Task statement:
Using the entries below, say how many of the lines carry "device". Write the number alone.

· · · · · · ·

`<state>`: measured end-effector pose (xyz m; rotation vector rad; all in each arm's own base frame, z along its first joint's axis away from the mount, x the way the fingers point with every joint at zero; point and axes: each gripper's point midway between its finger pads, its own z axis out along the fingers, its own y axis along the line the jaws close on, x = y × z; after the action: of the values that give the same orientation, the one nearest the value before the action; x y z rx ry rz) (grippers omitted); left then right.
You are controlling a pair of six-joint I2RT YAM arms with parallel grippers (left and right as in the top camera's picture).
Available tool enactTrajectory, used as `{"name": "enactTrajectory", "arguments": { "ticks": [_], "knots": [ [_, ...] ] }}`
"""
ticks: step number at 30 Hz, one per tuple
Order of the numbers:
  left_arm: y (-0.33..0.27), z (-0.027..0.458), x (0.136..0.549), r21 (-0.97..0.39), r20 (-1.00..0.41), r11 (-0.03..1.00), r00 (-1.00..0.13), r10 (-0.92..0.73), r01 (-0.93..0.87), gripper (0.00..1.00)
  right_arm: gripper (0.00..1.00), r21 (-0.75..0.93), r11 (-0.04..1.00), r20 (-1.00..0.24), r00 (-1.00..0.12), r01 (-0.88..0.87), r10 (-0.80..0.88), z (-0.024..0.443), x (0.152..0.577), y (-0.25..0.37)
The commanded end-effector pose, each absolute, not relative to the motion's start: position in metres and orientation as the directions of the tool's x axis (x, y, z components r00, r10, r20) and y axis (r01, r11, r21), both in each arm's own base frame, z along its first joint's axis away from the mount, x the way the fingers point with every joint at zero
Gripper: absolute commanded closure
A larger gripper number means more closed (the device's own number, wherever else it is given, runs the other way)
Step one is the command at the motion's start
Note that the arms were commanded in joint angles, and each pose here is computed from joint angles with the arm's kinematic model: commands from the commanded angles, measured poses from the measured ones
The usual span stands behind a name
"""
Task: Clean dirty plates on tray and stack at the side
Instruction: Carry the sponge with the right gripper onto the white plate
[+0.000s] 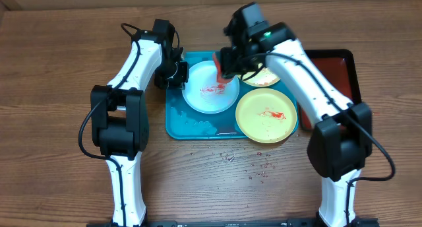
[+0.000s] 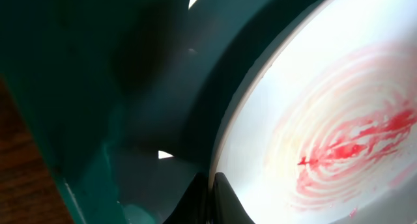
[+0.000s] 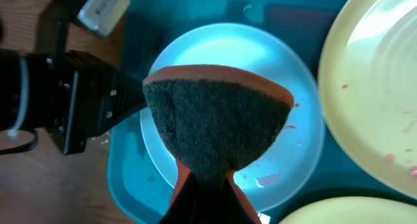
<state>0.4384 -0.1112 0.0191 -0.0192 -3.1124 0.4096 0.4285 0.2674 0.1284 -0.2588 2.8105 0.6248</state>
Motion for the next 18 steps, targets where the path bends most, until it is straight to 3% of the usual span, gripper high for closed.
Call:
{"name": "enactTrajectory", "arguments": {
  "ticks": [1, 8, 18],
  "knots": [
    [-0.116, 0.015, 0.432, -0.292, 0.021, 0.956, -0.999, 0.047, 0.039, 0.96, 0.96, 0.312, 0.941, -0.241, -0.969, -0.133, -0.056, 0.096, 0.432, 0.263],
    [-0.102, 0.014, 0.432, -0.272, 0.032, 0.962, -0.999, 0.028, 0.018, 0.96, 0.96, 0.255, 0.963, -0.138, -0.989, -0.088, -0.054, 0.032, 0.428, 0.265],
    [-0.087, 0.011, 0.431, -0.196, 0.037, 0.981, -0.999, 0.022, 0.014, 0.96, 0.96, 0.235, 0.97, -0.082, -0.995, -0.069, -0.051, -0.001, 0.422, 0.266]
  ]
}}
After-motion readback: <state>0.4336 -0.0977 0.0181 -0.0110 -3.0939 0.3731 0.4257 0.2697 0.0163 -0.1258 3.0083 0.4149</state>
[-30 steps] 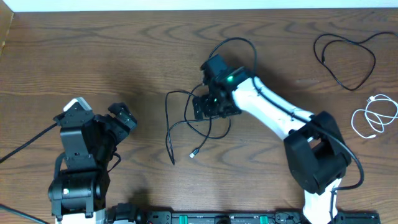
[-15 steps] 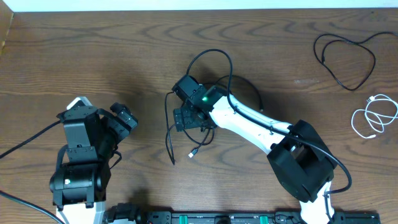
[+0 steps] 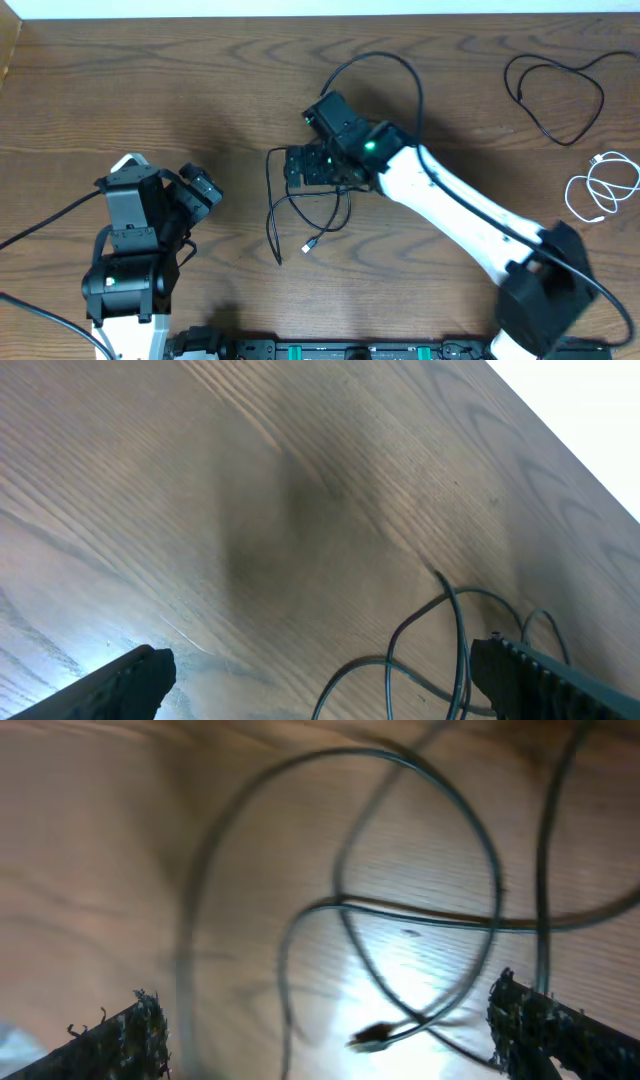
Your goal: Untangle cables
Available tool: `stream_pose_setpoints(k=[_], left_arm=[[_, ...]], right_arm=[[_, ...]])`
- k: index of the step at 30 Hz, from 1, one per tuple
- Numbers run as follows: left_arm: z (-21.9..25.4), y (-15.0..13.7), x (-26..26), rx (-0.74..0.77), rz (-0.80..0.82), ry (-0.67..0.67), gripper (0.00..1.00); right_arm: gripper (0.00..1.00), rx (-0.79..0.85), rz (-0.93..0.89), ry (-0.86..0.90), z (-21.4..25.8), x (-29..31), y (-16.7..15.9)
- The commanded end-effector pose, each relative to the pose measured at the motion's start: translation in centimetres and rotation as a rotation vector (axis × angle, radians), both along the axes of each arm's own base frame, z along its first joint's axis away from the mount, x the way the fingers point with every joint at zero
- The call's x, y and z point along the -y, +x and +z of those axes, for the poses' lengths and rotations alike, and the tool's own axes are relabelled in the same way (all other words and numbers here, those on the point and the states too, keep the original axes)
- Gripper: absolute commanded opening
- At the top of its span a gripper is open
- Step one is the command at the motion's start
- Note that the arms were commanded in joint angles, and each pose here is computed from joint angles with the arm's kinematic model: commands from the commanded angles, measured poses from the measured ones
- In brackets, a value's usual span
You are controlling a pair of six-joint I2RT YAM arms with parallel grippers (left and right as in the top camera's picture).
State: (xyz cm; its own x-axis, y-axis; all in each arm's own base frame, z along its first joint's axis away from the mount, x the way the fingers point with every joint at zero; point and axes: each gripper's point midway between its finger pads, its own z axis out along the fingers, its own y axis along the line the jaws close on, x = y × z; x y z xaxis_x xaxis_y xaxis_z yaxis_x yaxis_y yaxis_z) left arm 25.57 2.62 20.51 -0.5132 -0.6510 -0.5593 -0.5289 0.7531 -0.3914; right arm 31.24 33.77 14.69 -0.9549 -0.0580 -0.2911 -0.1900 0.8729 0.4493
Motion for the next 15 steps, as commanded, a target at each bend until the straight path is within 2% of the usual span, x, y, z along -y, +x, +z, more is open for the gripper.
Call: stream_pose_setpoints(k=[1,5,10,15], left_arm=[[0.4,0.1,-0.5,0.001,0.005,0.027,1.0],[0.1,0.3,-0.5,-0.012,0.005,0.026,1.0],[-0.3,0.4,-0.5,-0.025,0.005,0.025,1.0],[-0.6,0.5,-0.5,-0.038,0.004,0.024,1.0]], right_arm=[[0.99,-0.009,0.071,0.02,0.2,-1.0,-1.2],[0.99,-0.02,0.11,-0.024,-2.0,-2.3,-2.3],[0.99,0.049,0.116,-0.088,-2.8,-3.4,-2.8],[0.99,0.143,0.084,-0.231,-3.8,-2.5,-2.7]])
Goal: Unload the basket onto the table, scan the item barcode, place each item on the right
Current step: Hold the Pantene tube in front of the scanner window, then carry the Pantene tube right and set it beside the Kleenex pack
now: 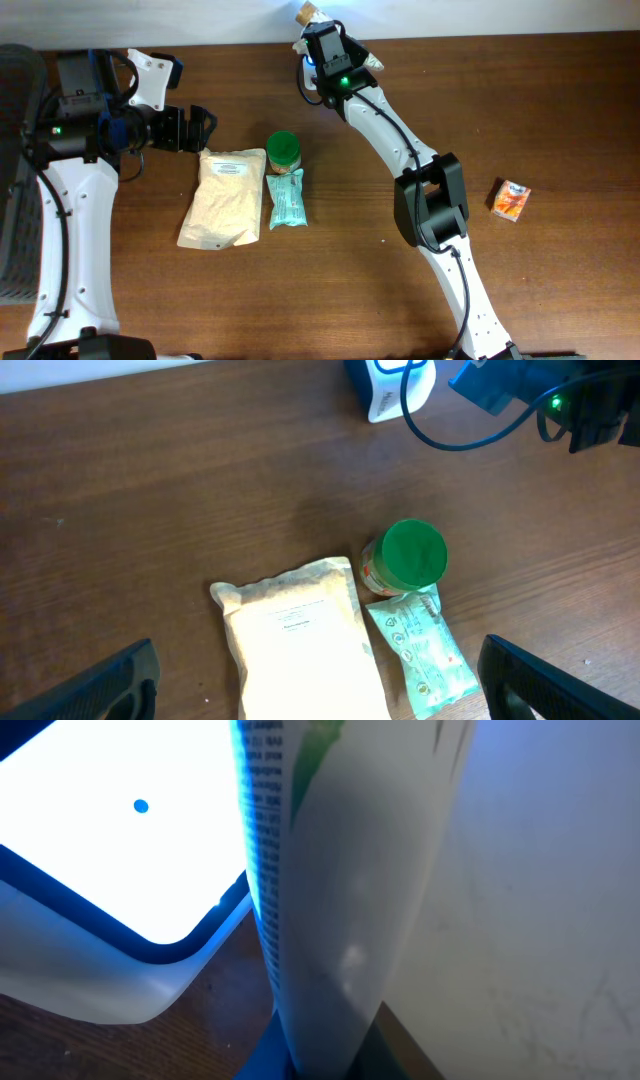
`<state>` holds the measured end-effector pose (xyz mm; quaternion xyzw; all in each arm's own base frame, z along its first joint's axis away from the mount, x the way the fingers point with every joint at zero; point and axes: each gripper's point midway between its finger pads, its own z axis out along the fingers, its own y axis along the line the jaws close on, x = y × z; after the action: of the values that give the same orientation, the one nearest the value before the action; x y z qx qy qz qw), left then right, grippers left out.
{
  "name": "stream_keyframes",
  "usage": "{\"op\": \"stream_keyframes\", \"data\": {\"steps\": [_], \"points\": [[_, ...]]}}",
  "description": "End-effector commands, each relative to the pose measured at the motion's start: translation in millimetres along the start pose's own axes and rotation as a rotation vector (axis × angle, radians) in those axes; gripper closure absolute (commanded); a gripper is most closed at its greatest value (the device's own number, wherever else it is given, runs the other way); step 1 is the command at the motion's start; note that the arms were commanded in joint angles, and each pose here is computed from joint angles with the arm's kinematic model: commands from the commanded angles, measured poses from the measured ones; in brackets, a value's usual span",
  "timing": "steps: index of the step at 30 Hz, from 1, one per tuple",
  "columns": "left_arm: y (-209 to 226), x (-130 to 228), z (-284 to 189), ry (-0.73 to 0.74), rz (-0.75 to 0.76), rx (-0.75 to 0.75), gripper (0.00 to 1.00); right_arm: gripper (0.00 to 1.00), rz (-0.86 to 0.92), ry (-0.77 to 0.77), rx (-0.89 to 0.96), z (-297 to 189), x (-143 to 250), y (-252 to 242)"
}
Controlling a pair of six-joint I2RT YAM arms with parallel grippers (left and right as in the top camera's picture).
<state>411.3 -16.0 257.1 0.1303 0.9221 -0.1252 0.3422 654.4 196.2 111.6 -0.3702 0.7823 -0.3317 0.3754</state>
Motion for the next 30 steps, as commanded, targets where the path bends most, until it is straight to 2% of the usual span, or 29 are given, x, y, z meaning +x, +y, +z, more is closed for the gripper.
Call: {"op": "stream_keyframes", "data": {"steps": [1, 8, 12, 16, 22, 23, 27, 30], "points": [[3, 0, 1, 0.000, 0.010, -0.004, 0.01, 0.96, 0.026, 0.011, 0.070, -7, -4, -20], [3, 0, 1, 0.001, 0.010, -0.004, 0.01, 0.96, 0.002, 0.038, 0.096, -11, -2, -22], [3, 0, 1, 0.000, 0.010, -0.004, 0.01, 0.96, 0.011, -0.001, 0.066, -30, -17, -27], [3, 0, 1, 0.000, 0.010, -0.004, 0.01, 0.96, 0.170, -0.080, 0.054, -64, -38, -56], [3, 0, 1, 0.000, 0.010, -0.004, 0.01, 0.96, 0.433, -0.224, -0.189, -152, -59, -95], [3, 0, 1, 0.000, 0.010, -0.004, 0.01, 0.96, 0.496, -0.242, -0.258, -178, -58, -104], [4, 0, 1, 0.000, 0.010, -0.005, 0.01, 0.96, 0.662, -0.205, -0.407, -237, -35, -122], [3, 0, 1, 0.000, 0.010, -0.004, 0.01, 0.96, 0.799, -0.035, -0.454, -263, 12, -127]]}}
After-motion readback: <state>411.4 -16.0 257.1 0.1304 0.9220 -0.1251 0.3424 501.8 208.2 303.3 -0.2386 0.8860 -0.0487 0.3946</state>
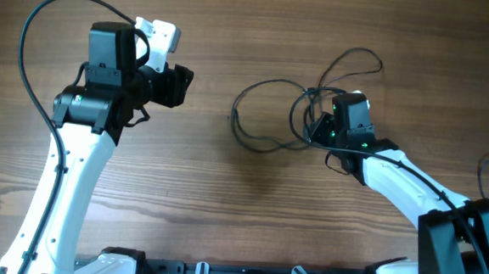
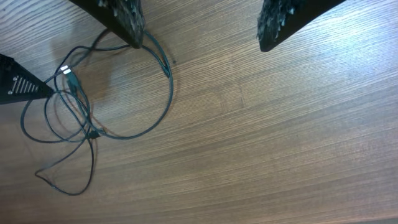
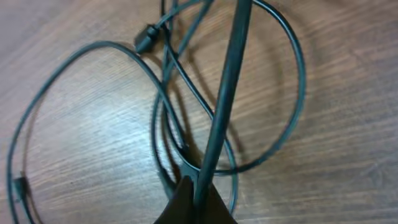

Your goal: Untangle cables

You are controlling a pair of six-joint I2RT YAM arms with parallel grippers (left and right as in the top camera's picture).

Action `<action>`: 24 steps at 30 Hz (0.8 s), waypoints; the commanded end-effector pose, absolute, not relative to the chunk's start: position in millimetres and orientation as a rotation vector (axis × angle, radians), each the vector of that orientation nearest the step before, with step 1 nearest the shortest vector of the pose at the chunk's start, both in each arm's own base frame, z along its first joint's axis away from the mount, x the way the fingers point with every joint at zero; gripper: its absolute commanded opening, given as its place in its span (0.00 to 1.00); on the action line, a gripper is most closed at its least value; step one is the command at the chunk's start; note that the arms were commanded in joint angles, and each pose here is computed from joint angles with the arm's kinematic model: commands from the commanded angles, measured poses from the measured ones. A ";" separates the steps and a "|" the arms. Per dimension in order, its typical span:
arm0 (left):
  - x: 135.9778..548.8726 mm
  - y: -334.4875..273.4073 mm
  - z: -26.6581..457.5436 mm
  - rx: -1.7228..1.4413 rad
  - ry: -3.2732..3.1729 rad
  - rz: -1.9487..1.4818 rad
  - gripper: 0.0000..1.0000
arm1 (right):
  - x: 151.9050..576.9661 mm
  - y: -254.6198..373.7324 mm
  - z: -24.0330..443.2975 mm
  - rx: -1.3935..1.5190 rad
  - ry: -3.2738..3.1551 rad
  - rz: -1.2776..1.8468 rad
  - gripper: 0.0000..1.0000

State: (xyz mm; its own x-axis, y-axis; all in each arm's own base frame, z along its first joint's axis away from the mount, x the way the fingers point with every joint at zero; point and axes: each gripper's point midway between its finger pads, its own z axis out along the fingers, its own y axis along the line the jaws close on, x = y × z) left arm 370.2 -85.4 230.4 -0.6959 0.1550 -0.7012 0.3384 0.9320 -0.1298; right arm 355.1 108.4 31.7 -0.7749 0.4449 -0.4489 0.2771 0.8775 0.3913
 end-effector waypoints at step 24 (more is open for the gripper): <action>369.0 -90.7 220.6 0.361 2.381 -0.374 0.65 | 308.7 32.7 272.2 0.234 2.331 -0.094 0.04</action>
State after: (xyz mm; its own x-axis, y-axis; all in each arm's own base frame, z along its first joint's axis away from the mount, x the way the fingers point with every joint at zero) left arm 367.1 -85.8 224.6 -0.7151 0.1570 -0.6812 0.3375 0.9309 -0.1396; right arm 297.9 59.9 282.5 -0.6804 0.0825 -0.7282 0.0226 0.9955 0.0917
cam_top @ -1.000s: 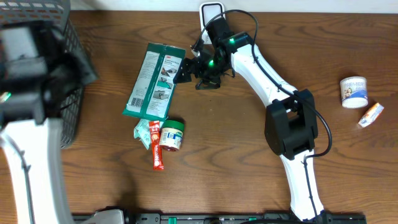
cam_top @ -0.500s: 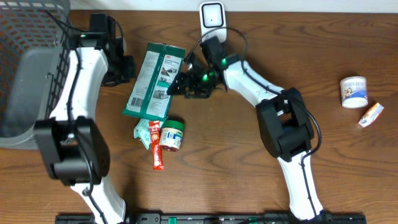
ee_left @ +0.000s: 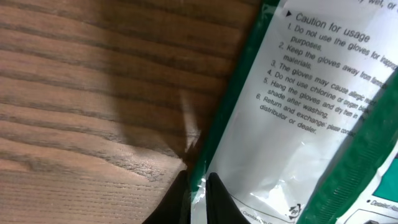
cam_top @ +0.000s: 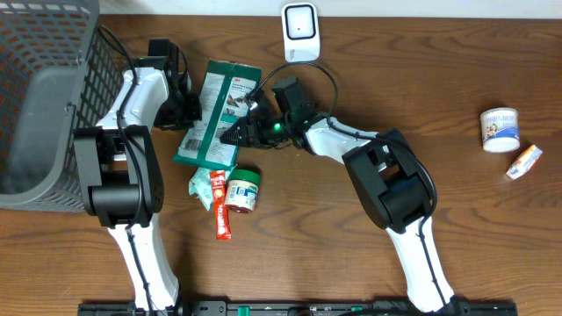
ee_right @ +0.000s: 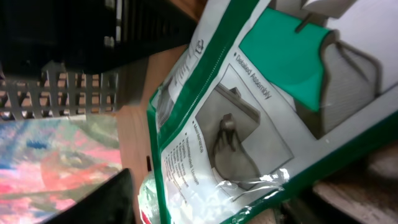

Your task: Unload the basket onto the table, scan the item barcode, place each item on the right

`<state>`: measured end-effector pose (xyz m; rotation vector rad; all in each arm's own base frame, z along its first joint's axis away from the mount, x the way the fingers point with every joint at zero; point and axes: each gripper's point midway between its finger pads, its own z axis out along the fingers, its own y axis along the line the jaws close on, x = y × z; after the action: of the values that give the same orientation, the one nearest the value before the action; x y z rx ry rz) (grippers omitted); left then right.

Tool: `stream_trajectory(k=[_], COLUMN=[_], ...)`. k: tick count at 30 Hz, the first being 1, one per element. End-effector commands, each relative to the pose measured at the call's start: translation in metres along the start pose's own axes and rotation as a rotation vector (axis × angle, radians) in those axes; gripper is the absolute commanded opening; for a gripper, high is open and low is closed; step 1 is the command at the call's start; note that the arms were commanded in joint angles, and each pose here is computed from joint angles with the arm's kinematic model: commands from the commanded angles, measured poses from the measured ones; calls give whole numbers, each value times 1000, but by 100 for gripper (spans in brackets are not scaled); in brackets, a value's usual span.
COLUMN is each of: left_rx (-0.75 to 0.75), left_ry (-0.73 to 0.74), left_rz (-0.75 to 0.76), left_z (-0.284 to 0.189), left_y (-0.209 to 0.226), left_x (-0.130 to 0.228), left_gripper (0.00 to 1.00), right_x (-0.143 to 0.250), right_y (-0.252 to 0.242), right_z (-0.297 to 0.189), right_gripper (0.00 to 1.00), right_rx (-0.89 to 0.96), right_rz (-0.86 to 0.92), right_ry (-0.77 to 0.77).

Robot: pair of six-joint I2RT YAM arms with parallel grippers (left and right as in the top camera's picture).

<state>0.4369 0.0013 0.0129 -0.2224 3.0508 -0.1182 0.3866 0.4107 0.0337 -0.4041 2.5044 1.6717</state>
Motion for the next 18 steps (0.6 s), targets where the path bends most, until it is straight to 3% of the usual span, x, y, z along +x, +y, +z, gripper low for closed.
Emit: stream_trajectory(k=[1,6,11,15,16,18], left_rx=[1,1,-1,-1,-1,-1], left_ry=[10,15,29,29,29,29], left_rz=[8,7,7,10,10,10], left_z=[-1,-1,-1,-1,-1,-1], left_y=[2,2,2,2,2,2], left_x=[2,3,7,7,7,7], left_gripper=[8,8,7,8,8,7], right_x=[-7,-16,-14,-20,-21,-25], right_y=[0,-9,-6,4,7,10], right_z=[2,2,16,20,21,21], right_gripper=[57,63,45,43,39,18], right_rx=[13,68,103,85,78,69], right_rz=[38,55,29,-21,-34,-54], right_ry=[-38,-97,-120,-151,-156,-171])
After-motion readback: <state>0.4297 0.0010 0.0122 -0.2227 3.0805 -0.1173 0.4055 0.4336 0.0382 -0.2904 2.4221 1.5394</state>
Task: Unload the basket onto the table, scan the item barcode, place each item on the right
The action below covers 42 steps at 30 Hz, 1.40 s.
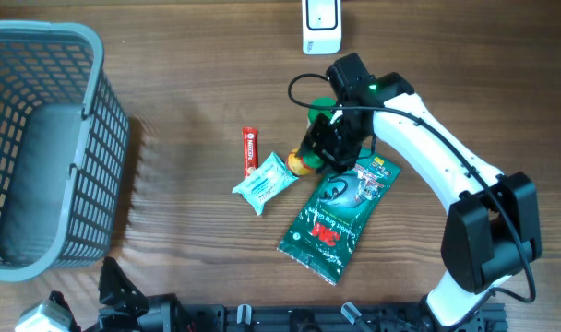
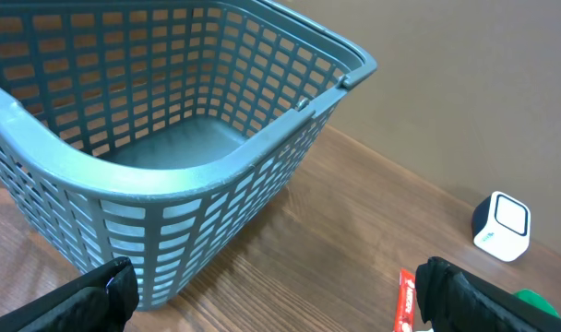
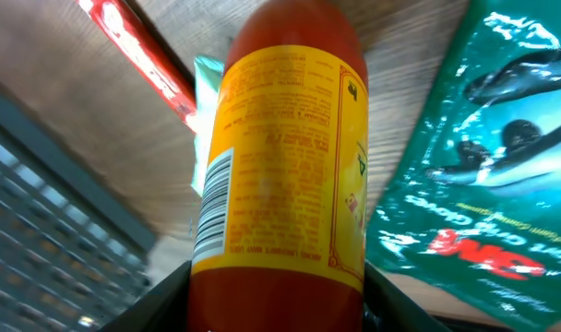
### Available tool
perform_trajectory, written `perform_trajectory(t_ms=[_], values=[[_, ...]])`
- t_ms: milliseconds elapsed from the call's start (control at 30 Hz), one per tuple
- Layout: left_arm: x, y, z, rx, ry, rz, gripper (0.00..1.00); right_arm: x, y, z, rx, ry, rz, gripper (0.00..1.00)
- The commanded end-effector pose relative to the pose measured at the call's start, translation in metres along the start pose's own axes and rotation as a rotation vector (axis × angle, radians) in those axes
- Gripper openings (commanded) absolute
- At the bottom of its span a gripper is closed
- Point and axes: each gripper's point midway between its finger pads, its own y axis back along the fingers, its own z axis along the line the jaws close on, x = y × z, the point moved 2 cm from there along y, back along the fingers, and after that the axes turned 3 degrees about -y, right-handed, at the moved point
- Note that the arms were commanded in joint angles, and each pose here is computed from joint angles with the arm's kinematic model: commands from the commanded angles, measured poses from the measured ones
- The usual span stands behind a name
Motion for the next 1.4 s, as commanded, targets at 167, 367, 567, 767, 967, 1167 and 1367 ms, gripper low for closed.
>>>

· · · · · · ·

Output of the task:
2